> [TASK ITEM] Transcribe the closing lines of the listing exactly, starting at the one that contains "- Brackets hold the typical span" and including the last.

****

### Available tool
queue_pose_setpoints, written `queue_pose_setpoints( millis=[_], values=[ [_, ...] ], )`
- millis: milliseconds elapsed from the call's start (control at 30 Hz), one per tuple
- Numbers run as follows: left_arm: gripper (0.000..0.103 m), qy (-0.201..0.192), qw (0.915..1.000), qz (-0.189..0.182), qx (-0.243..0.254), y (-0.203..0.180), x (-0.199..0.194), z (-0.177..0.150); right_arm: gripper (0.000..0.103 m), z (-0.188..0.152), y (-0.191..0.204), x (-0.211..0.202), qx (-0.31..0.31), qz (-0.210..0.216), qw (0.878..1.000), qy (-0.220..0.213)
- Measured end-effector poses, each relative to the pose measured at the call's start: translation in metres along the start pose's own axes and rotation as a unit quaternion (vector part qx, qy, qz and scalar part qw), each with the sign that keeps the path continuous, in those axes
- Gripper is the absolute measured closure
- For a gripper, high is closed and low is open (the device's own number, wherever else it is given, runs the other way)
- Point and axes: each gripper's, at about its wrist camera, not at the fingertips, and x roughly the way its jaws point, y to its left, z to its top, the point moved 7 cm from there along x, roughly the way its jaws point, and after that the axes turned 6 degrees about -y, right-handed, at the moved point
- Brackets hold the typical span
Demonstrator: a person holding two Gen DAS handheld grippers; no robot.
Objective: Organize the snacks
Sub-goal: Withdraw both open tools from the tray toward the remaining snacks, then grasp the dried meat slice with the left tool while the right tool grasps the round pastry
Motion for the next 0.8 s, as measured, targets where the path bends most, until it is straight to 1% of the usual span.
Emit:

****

> [COMPLETED TASK]
- Brackets hold the typical span
Demonstrator: a person holding two Gen DAS handheld grippers; no robot.
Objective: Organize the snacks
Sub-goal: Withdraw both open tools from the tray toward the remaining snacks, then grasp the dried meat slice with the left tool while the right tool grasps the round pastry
Motion for the next 0.8 s, as measured, targets where the path bends most, until it is straight to 1% of the usual span.
Emit:

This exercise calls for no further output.